# Another Use For Stable Sorting

My earlier discussion of sorting introduced an idea that is worth stating more explicitly: *Sorting a sequence stably preserves earlier orderings where they don't conflict*. In other words, if you sort a sequence, and then sort it again under different criteria, the original ordering is preserved as much as possible. Moreover, there is no need to use the values of the sequence's elements directly. It can be useful to sort those elements based on indirect criteria.

Here's a simple example that shows where these properties might be useful. Suppose you have a sequence of student grade records, which you have sorted into alphabetical order by student name. Suppose that you now sort these records by grade. Each group of students with exactly the same grade will still appear in alphabetical order within that group.

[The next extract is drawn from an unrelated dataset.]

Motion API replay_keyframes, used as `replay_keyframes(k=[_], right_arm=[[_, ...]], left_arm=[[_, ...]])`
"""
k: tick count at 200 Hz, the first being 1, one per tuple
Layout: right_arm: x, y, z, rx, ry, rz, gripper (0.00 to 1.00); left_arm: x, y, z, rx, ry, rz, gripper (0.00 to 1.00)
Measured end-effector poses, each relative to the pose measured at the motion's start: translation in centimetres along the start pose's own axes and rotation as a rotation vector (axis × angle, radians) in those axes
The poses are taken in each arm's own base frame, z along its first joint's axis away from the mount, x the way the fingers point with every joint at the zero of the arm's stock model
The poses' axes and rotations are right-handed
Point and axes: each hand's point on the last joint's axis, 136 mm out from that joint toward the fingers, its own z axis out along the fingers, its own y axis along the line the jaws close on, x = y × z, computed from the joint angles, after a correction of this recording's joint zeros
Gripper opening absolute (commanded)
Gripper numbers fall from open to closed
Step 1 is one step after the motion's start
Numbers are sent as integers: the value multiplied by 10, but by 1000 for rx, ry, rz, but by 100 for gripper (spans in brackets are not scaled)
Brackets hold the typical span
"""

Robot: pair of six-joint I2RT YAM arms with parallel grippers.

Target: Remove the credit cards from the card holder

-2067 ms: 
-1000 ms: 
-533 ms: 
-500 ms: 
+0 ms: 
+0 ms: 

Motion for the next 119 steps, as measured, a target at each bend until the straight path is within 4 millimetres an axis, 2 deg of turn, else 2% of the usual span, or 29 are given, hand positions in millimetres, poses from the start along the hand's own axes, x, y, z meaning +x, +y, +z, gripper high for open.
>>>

This claim may seem obvious. What may be less obvious is that the claim remains true even if there are only two possible grades: pass and fail. We can exploit this property by writing a "comparison" function along these lines:

bool check_passfail(const Student& s1, const Student& s2) { return !s1.pass() && s2.pass(); }

Here, by way of an unrealistically simple example, I am imagining a class `Student`

with a member function named `pass`

that returns `true`

if the student is passing and `false`

if the student is failing. I've written a function named `check_passfail`

that, given two `Student`

s, returns `true`

if and only if the first `Student`

is failing and the second one is passing.

What happens if we use this function as a comparison function in a stable sort?

stable_sort(students.begin(), students.end(), check_passfail);

Because of how stable sorting works, students will be rearranged so that the "smallest" students — that is, the ones that are failing — will be at the beginning of the sequence, and the others will be at the end. In other words, the sequence will be divided into two subsequences. The first subsequence will contain all the failing student records; the second will contain all the passing students. Moreover, because the sort is stable, within each group, any previous order will be retained.

Therefore, if we first sort our sequence of students by name, and then use `stable_sort`

to group them into passing and failing, each group will remain sorted by name.

This example shows that the idea of sorting includes, as a special case, what we often think of as *partitioning*. We have a collection of values that we want to collect into categories. The number of categories might be as small as two, as we have illustrated here, or might be larger.

Whatever the number, as long as it is possible for us to look at two elements of the sequence and determine whether the first element should go into a category that (strictly) precedes the second element's category, we can write a "comparison" function that `stable_sort`

can use to rearrange the sequence's elements appropriately. Moreover, if the sort is stable, it will preserve any previously existing order within each individual category.